Work to be completed: How many lines in the data below contain the string "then"? Answer with the number only.

Information provided:
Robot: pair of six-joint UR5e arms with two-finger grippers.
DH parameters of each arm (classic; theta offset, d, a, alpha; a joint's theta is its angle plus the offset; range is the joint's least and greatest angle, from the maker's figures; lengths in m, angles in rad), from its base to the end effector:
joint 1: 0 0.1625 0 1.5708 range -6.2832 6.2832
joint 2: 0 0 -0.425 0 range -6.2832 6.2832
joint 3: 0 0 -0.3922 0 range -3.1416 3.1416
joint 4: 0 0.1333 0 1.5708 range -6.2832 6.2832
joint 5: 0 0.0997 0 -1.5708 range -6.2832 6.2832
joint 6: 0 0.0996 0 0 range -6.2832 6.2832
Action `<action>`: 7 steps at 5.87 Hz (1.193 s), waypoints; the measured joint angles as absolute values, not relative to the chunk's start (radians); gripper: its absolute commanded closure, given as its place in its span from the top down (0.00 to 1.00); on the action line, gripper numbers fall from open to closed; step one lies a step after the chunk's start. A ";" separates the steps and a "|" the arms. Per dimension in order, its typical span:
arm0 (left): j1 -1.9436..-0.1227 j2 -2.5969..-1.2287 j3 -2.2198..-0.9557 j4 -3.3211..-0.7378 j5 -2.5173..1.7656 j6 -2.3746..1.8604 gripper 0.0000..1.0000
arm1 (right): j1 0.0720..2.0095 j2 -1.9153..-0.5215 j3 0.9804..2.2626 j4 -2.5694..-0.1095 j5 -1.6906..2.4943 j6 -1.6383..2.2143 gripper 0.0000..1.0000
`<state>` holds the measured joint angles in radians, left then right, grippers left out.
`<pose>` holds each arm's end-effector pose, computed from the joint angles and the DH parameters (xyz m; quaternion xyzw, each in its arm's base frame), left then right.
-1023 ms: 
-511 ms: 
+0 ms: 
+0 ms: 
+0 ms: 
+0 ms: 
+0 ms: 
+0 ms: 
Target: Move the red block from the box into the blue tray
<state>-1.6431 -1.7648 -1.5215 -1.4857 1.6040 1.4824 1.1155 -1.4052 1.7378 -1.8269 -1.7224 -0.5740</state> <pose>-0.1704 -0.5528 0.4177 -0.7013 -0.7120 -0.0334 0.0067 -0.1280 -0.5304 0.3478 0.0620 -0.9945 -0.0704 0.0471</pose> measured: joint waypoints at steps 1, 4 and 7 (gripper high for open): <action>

Solution to this exercise: 2